## PROBLEM TO SOLVE:
Every line of the data below must be given again exactly.

━━━ INPUT DATA

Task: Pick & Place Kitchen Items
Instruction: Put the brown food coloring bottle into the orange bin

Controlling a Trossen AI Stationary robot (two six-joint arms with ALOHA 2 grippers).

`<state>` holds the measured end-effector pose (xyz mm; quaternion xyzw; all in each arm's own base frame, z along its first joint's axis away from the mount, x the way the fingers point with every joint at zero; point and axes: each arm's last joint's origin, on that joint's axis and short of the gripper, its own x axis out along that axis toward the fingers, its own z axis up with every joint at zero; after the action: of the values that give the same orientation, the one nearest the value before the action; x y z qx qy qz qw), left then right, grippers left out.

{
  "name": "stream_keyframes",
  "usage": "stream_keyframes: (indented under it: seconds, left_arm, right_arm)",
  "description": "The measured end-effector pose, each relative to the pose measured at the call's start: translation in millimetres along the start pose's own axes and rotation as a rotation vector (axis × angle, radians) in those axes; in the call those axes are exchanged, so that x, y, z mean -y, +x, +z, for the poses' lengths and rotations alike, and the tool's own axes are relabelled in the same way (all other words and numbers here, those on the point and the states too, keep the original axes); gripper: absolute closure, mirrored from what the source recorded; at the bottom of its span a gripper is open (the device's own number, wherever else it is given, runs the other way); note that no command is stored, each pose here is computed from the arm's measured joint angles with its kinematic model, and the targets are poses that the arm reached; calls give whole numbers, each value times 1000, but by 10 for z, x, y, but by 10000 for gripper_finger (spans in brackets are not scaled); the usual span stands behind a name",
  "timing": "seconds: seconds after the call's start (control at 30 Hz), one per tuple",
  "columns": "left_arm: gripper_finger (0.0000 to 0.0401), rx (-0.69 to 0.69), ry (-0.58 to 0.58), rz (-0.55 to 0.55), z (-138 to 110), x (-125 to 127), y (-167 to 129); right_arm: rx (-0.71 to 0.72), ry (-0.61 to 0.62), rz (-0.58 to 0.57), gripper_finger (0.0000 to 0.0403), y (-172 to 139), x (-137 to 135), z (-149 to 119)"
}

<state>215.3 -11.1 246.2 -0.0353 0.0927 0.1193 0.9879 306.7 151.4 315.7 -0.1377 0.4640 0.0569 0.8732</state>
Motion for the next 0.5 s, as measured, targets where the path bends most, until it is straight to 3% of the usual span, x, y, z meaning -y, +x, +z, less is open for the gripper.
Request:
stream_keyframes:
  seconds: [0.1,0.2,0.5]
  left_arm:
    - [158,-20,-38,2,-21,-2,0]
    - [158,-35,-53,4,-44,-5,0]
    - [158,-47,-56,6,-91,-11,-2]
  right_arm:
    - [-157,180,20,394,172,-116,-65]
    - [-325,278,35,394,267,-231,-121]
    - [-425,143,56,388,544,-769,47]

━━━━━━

## SOLUTION BELOW:
Task: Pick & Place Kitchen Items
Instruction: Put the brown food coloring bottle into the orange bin

Controlling a Trossen AI Stationary robot (two six-joint arms with ALOHA 2 grippers).

`<state>` holds the measured end-effector pose (xyz mm; quaternion xyzw; all in each arm's own base frame, z along its first joint's axis away from the mount, x the way the fingers point with every joint at zero; point and axes: each arm's last joint's origin, on that joint's axis and short of the gripper, its own x axis out along that axis toward the fingers, its own z axis up with every joint at zero; after the action: of the values that give the same orientation, the one nearest the value before the action; x y z qx qy qz qw), left then right, grippers left out.

{
  "name": "stream_keyframes",
  "usage": "stream_keyframes: (indented under it: seconds, left_arm, right_arm)",
  "description": "The measured end-effector pose, each relative to the pose measured at the call's start: translation in millimetres along the start pose's own axes and rotation as a rotation vector (axis × angle, radians) in those axes; in the call those axes are exchanged, so that x, y, z mean -y, +x, +z, for the poses' lengths and rotations alike, and the tool's own axes are relabelled in the same way (all other words and numbers here, those on the point and the states too, keep the original axes); gripper: absolute closure, mirrored from what the source recorded; at the bottom of its span a gripper is open (the device's own number, wherever else it is given, runs the other way); note that no command is stored, each pose here is computed from the arm's measured joint angles with its kinematic model, and the targets are poses that the arm reached; calls give whole numbers, each value times 1000, but by 10 for z, x, y, but by 10000 for gripper_finger (spans in brackets are not scaled); the usual span stands behind a name",
  "timing": "seconds: seconds after the call's start (control at 30 Hz), one per tuple",
  "columns": "left_arm: gripper_finger (0.0000 to 0.0401), rx (-0.69 to 0.69), ry (-0.58 to 0.58), rz (-0.55 to 0.55), z (-138 to 110), x (-125 to 127), y (-167 to 129); right_arm: rx (-0.71 to 0.72), ry (-0.61 to 0.62), rz (-0.58 to 0.57), gripper_finger (0.0000 to 0.0403), y (-172 to 139), x (-137 to 135), z (-149 to 119)"
}

<state>215.3 -11.1 246.2 -0.0353 0.0927 0.1193 0.9879 306.7 151.4 315.7 -0.1377 0.4640 0.0569 0.8732</state>
Motion for the next 0.5 s, as measured, targets where the path bends most, until it is straight to 3% of the usual span, x, y, z meaning -y, +x, +z, less is open for the gripper.
Request:
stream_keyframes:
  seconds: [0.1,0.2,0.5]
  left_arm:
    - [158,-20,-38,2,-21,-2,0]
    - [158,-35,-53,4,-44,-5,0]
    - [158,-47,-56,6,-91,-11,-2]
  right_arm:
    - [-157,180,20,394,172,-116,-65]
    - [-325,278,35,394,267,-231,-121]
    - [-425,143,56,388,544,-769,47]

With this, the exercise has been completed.